Jogada geopolítica de Netanyahu e Trump
A realidade está muito longe de ser uma simples loucura ou mais uma manifestação da xenofobia e do racismo norte-americanos. Se fosse apenas isso, as autoridades dos Estados Unidos teriam negado antecipadamente o visto ao árbitro somali. Elas teriam evitado o escândalo internacional. Mas, justamente, o que essas autoridades buscavam era o escândalo midiático, porque faz parte de uma jogada no xadrez da geopolítica do Oriente Médio.
Os responsáveis pela decisão nunca deram uma explicação oficial, mas se encarregaram de lançar suspeitas vagas, falando de “pessoas perigosas”. Na verdade, sem dizer isso abertamente, eles se referem ao grupo jihadista Al Shabaab, uma filial da Al Qaeda no Chifre da África. Mas acontece que, justamente, esses terroristas lutam constantemente contra o governo central da Somália, e o árbitro Artan está ligado ao governo, recebeu um passaporte diplomático e, ao retornar à capital, Mogadíscio, o próprio governo o condecorou e organizou uma recepção grandiosa, com um estádio de futebol lotado para aclamá-lo como herói. A versão velada dos EUA sobre suas ligações com o Al Shabaab não faz sentido algum.

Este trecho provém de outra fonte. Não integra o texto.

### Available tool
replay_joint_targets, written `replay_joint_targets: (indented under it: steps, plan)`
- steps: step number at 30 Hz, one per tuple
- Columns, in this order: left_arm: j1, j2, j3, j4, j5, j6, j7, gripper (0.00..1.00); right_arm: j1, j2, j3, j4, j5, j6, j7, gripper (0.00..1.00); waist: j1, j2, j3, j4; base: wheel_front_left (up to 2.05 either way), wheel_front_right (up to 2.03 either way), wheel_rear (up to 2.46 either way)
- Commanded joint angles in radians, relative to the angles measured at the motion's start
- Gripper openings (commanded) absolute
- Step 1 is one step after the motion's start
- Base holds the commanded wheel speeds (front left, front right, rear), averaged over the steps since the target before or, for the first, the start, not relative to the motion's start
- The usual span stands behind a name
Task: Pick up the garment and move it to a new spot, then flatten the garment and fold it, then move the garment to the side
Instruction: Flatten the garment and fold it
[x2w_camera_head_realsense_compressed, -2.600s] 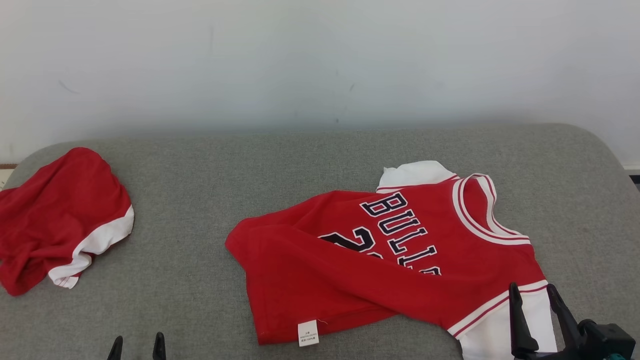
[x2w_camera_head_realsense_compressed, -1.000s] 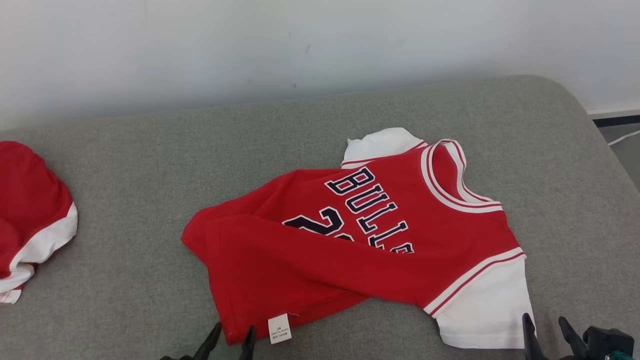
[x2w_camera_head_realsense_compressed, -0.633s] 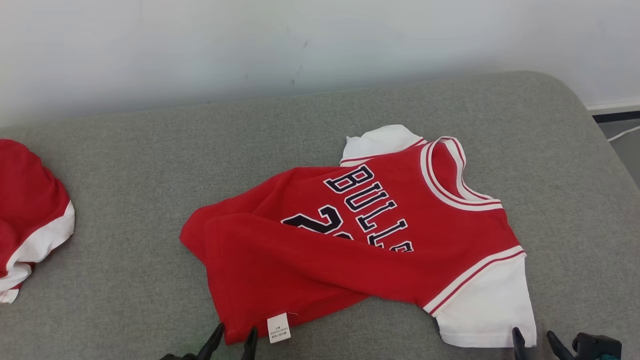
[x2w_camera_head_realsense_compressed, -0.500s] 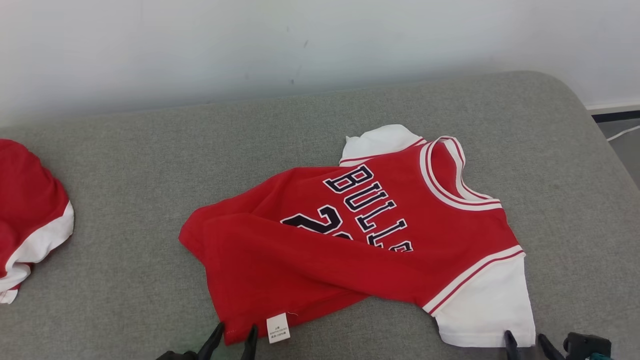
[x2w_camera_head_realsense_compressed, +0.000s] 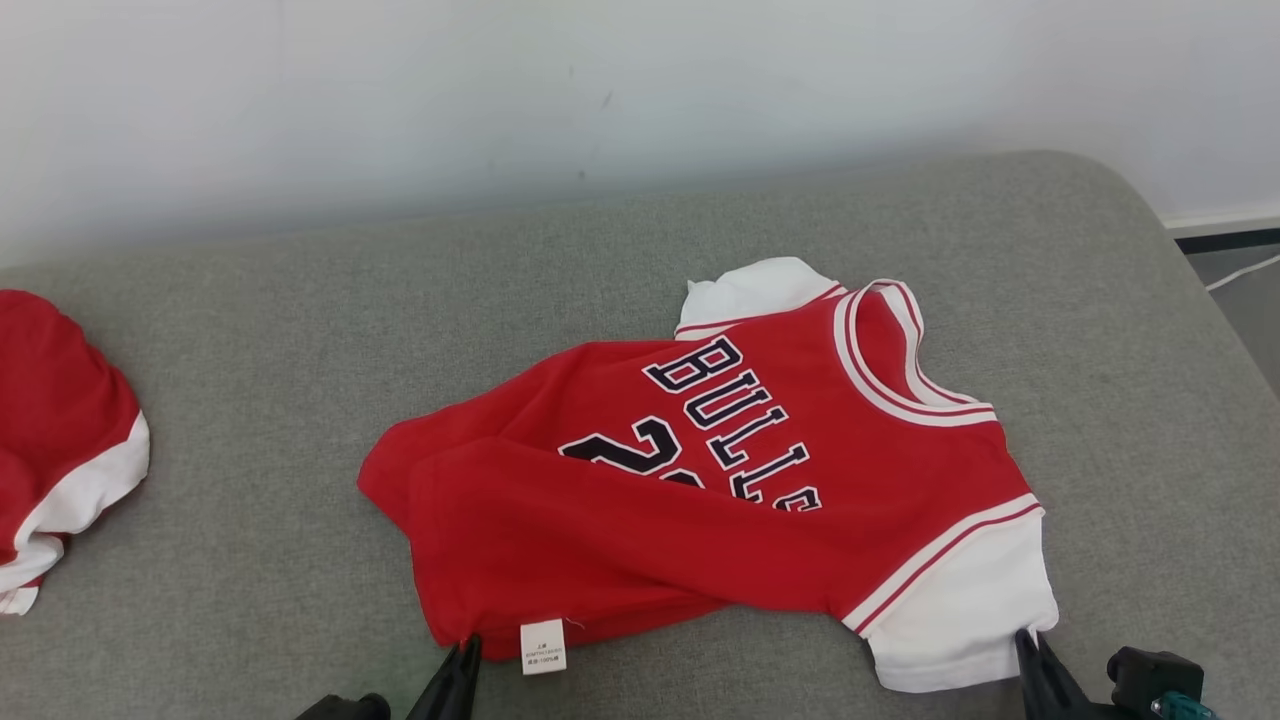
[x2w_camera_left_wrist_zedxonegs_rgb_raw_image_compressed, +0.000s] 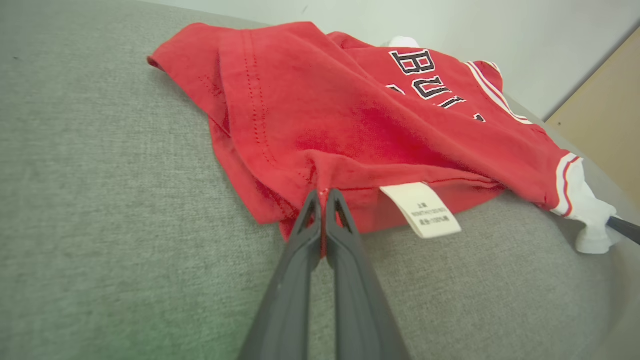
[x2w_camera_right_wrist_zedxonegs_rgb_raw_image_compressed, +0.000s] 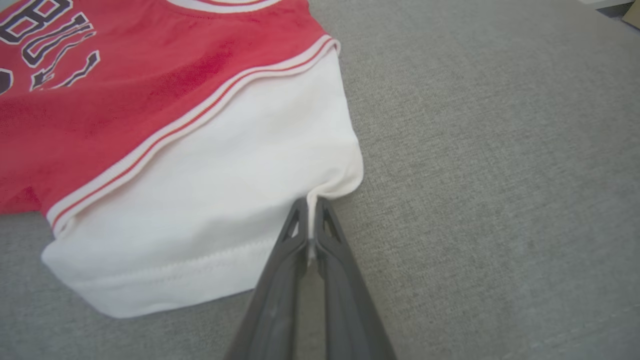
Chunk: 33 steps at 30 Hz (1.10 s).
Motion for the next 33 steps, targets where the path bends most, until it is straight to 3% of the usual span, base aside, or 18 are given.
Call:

Por trás de toda essa novela está uma manobra de Donald Trump e daquele que, nos últimos meses, parece ser seu chefe: o primeiro-ministro de Israel, Benjamin Netanyahu.
Acontece que, em 1991, a parte norte da Somália declarou unilateralmente sua independência, adotando o nome de Somalilândia. Desde então, a Somalilândia funciona de fato como um Estado independente, com seu próprio governo, moeda e exército. Mas, para o governo da Somália, a Somalilândia continua sendo parte integrante de seu território e rejeita qualquer tentativa de secessão.
Nesta novela há um marco importante: há menos de seis meses, no final de dezembro passado, o Estado de Israel reconheceu formalmente a Somalilândia, tornando-se o primeiro e único país do mundo a fazê-lo. Por quê? Por uma razão geopolítica muito importante: a Somalilândia, ou melhor, a parte norte da Somália, fica bem em frente ao Iêmen (Península Arábica) e no Estreito de Bab al Mandeb, que é a passagem do Oceano Índico e do Mar Arábico para o Mar Vermelho. Por ali passam 30% dos contêineres em nível mundial e 12% do comércio de petróleo. Os navios seguem, através do Mar Vermelho, pelo Canal de Suez para, em seguida, chegar ao Mar Mediterrâneo. Ou seja, tem uma importância geoestratégica enorme, complementando a do Estreito de Ormuz, fundamental para entender o atual triunfo iraniano na guerra contra Israel e os Estados Unidos.
Resumindo, Israel reconheceu há seis meses a “independência” da Somalilândia para ampliar sua influência geopolítica, e até mesmo militar, na região e poder enfrentar diretamente os houthis do Iêmen.
Nesse contexto, os Estados Unidos também moveram suas peças. Sem chegar ao reconhecimento pleno, o que Donald Trump fez foi agir como o que ele é: mais um empresário do que um estadista. Ele prometeu ao governo da Somalilândia que também reconheceria sua soberania se eles aceitassem receber os dois milhões de palestinos da Faixa de Gaza. Diante do genocídio cometido por Israel em Gaza, lembremos que a ideia mais brilhante que ocorreu a Trump foi transformar Gaza na “Riviera do Oriente Médio”, com uma explosão de jogos de azar, prostituição e outros vícios (https://www.youtube.com/watch?v=PslOp883rfI). Ele disse claramente: “Vou assumir o controle de Gaza”. Claro, para isso seria necessária uma limpeza étnica. E ele também disse isso claramente, propondo que os palestinos da Faixa saíssem de lá. E para onde? Justamente para a Somalilândia.
Por tudo isso, a expulsão do árbitro somali não é apenas uma palhaçada, fruto de uma loucura. É verdadeiramente uma jogada geopolítica de Israel, dos Estados Unidos e da FIFA.